TalksAWS re:Invent 2025 - Own Your AI – Blazing Fast OSS AI on AWS (STP104)

AWS re:Invent 2025 - Own Your AI – Blazing Fast OSS AI on AWS (STP104)

AWS re:Invent 2025 - Own Your AI – Blazing Fast OSS AI on AWS (STP104)

Overview

  • The presentation focuses on Fireworks AI, a platform that enables companies to build and deploy high-performance, customized AI models using open-source technologies.
  • The speaker highlights the challenges of building production-ready AI agents and how Fireworks aims to address these challenges.

The Rise of AI Agents

  • The speaker predicts that the next decade will be the "year of agents" - AI-powered applications that can automate various business tasks.
  • Fireworks has helped numerous companies across industries build and deploy AI agents for use cases like coding, document processing, sales and marketing, hiring, and customer service.
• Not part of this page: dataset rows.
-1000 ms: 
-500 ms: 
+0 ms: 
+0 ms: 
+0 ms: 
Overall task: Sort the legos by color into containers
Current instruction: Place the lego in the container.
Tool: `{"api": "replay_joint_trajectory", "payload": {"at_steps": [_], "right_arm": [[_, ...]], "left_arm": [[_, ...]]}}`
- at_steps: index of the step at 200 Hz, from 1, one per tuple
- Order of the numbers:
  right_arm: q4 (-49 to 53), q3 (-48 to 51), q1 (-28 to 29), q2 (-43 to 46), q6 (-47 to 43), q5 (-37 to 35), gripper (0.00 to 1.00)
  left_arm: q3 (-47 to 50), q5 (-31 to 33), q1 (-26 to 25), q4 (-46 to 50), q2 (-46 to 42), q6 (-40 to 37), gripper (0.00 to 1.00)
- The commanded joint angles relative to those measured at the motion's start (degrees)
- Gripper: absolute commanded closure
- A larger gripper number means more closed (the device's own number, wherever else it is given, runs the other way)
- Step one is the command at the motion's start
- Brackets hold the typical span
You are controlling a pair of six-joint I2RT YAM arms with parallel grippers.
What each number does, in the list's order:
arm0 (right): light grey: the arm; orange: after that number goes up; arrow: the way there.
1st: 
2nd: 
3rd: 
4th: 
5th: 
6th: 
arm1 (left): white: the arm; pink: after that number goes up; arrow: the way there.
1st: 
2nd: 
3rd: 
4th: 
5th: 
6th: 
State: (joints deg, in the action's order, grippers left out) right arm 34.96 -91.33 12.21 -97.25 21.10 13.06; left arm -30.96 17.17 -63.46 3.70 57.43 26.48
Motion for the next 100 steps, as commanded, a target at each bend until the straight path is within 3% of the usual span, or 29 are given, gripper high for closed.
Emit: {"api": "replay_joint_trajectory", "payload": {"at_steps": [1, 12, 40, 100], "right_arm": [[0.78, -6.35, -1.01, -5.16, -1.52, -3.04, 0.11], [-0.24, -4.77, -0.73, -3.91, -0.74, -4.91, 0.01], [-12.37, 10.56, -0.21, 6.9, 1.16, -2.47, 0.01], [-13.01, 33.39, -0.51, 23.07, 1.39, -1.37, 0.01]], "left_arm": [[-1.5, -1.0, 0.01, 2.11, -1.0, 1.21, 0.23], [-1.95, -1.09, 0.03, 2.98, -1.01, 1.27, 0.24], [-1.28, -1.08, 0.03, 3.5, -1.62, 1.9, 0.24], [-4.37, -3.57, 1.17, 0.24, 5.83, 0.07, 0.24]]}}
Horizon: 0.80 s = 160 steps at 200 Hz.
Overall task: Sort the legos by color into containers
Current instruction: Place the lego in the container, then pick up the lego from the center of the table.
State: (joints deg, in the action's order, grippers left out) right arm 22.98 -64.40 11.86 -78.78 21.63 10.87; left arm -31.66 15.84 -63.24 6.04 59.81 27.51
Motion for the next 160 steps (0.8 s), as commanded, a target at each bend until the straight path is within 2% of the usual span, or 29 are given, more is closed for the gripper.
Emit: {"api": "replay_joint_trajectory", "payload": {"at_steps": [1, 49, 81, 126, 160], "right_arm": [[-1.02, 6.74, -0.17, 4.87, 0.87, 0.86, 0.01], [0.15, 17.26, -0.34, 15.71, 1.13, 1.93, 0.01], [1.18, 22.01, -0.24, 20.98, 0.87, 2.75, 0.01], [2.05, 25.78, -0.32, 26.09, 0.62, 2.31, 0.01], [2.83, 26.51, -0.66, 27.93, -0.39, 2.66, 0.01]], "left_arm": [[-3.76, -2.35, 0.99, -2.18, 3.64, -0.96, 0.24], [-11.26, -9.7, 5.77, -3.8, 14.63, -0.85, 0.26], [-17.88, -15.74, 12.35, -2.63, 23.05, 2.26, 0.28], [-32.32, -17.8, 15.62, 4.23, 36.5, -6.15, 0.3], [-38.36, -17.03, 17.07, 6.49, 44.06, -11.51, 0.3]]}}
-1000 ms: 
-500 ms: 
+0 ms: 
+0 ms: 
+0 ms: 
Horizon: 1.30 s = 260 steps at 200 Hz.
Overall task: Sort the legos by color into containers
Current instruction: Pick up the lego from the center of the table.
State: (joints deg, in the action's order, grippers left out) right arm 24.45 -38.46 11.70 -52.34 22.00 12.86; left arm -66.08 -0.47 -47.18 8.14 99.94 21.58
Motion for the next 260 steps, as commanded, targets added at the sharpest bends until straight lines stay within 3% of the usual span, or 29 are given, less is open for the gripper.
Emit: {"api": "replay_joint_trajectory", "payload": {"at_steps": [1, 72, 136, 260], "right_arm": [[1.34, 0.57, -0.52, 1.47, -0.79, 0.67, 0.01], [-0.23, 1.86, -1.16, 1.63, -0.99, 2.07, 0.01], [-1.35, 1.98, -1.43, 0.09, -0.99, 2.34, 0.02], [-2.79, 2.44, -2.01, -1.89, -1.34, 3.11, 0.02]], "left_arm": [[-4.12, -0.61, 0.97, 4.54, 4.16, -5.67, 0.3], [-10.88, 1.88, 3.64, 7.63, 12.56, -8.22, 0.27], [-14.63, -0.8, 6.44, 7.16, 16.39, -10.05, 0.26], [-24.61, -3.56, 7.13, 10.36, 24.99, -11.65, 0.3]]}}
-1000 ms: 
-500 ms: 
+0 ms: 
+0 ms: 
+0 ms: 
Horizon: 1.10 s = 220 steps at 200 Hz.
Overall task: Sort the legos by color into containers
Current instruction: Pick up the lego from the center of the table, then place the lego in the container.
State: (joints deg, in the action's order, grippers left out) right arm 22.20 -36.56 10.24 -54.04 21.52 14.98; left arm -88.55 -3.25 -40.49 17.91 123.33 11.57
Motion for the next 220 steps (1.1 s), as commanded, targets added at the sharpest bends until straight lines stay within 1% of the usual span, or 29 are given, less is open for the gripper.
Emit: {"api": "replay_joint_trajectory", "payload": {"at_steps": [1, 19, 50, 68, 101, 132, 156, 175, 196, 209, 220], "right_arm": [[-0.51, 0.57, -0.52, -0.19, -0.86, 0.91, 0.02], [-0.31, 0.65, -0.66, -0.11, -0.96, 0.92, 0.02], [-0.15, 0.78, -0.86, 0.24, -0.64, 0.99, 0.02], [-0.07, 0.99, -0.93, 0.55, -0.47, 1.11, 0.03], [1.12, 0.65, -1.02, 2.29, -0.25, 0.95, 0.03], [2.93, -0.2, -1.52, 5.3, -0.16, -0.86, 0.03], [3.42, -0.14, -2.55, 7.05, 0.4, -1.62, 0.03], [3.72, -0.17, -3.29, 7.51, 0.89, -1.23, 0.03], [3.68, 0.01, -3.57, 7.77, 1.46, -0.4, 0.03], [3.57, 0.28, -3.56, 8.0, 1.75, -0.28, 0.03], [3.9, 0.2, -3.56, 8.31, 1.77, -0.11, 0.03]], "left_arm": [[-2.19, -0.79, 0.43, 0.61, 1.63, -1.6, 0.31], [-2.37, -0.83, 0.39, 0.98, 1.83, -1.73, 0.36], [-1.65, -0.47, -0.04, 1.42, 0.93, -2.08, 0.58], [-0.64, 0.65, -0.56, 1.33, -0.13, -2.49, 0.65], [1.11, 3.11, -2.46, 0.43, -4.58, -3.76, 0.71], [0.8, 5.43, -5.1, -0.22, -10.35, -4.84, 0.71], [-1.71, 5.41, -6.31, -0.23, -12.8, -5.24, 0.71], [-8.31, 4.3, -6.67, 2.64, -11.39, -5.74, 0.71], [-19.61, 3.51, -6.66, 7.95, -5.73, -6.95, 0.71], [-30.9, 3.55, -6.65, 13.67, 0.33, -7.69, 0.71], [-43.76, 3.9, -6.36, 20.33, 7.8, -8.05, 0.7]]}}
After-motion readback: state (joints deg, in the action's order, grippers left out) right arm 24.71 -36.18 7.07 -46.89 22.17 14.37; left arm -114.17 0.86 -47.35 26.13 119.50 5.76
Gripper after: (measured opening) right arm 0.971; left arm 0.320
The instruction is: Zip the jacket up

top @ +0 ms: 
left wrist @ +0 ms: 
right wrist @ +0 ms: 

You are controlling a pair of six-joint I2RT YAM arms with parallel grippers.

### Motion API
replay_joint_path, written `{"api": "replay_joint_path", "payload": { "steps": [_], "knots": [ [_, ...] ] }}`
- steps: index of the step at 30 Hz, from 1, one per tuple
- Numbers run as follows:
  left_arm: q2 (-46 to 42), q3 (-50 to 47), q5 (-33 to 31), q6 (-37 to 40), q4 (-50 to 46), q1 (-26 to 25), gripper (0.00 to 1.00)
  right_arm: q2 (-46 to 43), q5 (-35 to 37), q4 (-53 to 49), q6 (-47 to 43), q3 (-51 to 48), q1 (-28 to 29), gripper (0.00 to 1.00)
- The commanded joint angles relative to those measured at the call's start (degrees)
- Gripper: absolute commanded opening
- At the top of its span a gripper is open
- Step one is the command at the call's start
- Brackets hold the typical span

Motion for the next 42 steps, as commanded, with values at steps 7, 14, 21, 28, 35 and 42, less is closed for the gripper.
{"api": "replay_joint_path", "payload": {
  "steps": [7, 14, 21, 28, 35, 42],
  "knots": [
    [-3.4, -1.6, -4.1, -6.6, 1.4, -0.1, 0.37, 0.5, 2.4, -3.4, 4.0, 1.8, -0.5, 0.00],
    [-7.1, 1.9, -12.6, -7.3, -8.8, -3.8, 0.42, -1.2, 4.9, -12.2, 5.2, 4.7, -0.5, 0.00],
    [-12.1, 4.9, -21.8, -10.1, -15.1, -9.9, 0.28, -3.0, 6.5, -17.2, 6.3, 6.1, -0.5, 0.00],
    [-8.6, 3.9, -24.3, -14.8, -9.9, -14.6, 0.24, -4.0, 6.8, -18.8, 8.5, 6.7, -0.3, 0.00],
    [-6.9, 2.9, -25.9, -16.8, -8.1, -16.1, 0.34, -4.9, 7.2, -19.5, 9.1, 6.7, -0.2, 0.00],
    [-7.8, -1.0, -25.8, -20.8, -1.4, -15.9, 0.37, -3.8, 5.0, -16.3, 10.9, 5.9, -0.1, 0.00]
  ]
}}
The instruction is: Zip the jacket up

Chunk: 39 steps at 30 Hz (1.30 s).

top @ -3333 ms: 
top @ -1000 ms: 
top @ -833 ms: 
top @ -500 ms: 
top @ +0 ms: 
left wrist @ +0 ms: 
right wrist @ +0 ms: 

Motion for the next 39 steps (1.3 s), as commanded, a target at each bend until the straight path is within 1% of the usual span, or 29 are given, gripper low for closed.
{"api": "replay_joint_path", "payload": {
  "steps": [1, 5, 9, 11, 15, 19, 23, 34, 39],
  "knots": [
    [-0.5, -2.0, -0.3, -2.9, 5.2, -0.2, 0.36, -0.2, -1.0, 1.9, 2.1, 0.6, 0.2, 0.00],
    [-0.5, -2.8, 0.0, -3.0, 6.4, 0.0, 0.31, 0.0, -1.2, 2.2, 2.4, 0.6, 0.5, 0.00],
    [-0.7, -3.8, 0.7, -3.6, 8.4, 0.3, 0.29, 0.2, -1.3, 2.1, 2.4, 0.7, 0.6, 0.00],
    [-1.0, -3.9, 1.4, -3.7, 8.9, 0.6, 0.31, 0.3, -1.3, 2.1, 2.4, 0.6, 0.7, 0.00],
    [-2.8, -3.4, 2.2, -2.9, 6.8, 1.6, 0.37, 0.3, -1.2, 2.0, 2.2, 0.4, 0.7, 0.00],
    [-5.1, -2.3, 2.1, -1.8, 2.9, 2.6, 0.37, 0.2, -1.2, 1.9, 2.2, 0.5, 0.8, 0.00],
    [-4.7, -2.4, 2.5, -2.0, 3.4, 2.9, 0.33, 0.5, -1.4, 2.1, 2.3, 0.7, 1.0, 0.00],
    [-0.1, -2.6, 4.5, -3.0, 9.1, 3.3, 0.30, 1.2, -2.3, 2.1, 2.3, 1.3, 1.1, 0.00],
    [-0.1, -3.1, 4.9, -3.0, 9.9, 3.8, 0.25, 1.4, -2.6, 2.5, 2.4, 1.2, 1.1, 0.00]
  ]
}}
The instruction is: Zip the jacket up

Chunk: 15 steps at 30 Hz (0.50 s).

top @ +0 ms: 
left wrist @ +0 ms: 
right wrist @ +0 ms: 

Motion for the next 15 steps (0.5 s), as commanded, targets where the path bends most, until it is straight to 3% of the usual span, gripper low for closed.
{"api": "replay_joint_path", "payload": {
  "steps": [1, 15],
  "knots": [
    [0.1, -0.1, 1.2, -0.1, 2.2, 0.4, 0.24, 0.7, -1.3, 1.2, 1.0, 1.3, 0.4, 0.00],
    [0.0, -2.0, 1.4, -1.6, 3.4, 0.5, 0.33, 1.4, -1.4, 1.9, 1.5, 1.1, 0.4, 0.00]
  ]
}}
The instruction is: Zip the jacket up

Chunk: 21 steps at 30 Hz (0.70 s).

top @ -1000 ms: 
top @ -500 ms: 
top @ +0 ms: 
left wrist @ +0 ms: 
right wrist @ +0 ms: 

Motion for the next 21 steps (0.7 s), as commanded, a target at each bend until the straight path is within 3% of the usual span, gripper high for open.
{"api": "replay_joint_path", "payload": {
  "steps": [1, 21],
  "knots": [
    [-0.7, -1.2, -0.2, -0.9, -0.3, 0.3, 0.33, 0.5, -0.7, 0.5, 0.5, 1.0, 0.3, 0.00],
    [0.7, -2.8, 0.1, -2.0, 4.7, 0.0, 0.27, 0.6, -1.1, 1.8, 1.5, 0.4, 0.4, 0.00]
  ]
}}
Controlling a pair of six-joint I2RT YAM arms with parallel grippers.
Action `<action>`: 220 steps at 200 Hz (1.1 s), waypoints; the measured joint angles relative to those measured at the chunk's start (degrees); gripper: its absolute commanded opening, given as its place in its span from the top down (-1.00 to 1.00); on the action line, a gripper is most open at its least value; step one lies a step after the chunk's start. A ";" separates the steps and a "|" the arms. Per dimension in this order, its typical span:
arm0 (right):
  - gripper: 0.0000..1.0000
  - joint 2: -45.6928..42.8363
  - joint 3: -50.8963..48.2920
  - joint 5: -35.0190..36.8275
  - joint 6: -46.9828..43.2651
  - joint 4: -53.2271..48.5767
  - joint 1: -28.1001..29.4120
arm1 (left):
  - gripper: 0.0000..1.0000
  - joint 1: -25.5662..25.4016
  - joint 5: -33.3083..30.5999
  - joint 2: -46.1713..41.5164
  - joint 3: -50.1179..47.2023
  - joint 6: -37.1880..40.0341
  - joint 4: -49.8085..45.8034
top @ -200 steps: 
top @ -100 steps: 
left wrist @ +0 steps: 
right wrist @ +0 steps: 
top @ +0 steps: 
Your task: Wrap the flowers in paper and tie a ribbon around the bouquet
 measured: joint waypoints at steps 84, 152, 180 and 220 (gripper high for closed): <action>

Challenges of Building AI Agents

  • Building AI agents for specific business use cases can be challenging due to various factors:
    • Choice of open-source vs. closed-source models
    • Achieving low latency (e.g., sub-300ms) at scale
    • Ensuring high accuracy and quality
    • Managing the cost of deployment
    • Dealing with infrastructure complexity (e.g., running large models on GPU clusters)

The Fireworks AI Platform

  • Fireworks is an open-source inference and customization engine that aims to simplify the process of building and deploying AI agents.
  • Key features:
    • Easy integration with popular open-source models (e.g., Deepseek, Kimmy, Llama, Mistral, Quen)
    • Workload optimization using the "Fire Optimizer" to balance latency, cost, and quality
    • Fine-tuning capabilities, including both supervised and reinforcement learning approaches
    • Scalable and reliable infrastructure built on AWS services (EC2, ECS, EKS)
    • Flexible deployment options, from SaaS to fully air-gapped environments

Workload Optimization

  • Fireworks' "Fire Optimizer" analyzes a large parameter space (around 84,000 parameters) to determine the optimal configuration for a given workload, including model selection, hardware, execution modes, and kernel options.
  • This allows Fireworks to support a wide range of use cases, from low-latency search to complex, high-parameter "agentic AI" workloads.
  • Techniques like speculative decoding are used to achieve sub-100ms latency for certain use cases.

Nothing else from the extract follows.